■ Information shown ■
◆ ◆ ◆ ◆
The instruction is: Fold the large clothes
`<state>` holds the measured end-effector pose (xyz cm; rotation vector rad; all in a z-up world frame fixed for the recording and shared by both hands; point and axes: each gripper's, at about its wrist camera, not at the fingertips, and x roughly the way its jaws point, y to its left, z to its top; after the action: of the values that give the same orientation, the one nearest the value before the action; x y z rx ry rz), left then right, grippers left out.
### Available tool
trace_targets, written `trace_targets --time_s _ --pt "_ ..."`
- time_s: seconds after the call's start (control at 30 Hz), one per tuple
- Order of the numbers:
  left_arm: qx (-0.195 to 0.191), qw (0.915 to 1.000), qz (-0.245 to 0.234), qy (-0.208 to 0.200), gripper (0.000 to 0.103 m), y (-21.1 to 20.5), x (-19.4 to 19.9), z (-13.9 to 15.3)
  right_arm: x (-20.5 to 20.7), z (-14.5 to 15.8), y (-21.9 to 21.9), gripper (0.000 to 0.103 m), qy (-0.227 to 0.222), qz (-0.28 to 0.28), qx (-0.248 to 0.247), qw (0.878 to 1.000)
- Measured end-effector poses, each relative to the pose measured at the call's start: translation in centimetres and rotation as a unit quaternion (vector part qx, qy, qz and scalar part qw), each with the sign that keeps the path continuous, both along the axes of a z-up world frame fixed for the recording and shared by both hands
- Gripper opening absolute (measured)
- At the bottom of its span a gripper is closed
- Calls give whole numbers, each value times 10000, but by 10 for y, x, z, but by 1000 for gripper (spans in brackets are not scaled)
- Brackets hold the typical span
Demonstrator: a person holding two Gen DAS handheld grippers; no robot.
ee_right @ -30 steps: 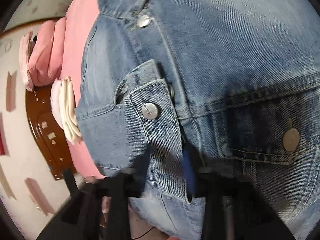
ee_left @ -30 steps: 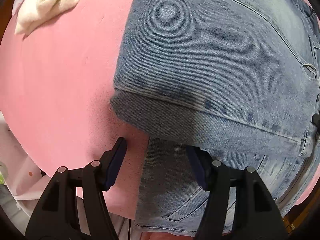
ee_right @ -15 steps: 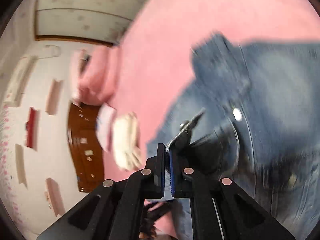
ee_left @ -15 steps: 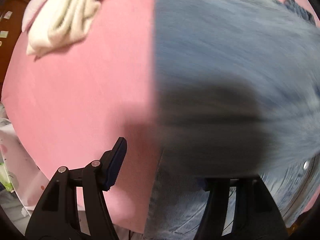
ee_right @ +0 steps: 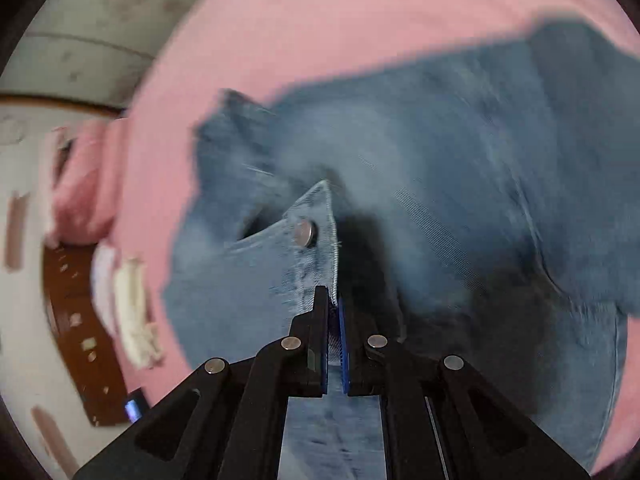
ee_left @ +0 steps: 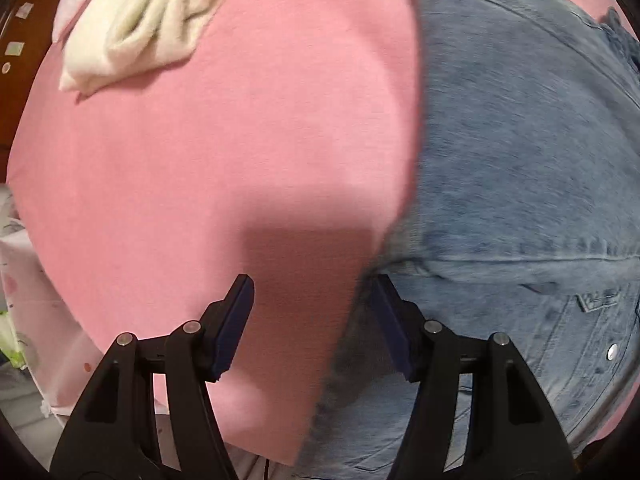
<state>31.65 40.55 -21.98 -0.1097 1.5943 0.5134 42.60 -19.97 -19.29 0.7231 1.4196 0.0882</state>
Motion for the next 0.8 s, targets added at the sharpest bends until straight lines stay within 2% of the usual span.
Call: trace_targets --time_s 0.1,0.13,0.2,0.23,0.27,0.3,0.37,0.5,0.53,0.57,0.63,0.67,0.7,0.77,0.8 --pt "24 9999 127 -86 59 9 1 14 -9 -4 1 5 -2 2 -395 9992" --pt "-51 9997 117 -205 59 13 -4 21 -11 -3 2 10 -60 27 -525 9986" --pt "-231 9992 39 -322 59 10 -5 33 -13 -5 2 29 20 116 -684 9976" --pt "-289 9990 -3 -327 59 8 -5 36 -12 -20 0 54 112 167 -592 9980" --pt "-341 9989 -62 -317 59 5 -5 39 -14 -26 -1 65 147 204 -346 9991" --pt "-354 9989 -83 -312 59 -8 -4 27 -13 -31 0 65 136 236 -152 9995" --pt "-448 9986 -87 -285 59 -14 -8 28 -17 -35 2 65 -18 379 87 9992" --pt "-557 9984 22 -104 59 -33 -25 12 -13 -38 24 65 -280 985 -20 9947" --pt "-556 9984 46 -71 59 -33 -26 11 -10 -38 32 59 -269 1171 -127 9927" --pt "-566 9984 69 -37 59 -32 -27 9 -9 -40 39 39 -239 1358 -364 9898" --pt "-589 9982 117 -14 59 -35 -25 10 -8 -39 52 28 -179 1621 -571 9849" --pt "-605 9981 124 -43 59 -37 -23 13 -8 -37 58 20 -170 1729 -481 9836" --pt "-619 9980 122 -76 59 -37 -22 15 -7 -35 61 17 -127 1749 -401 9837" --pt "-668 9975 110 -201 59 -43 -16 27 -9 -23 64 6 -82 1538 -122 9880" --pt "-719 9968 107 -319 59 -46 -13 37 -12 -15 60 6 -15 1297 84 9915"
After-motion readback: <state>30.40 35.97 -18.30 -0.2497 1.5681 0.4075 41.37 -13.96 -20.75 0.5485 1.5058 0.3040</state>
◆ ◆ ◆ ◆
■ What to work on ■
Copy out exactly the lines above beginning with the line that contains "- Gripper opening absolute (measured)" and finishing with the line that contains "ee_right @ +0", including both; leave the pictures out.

■ Written answer ■
- Gripper opening absolute (measured)
- At the bottom of its span a gripper is closed
- Calls give whole numbers, each value times 10000, but by 10 for y, x, z, but by 1000 for gripper (spans in brackets are not scaled)
- Brackets hold the typical span
Demonstrator: a person holding two Gen DAS handheld grippers; no robot.
ee_right @ -30 steps: 
ee_left @ -30 steps: 
ee_right @ -15 steps: 
ee_left @ -15 steps: 
ee_right @ +0 steps: 

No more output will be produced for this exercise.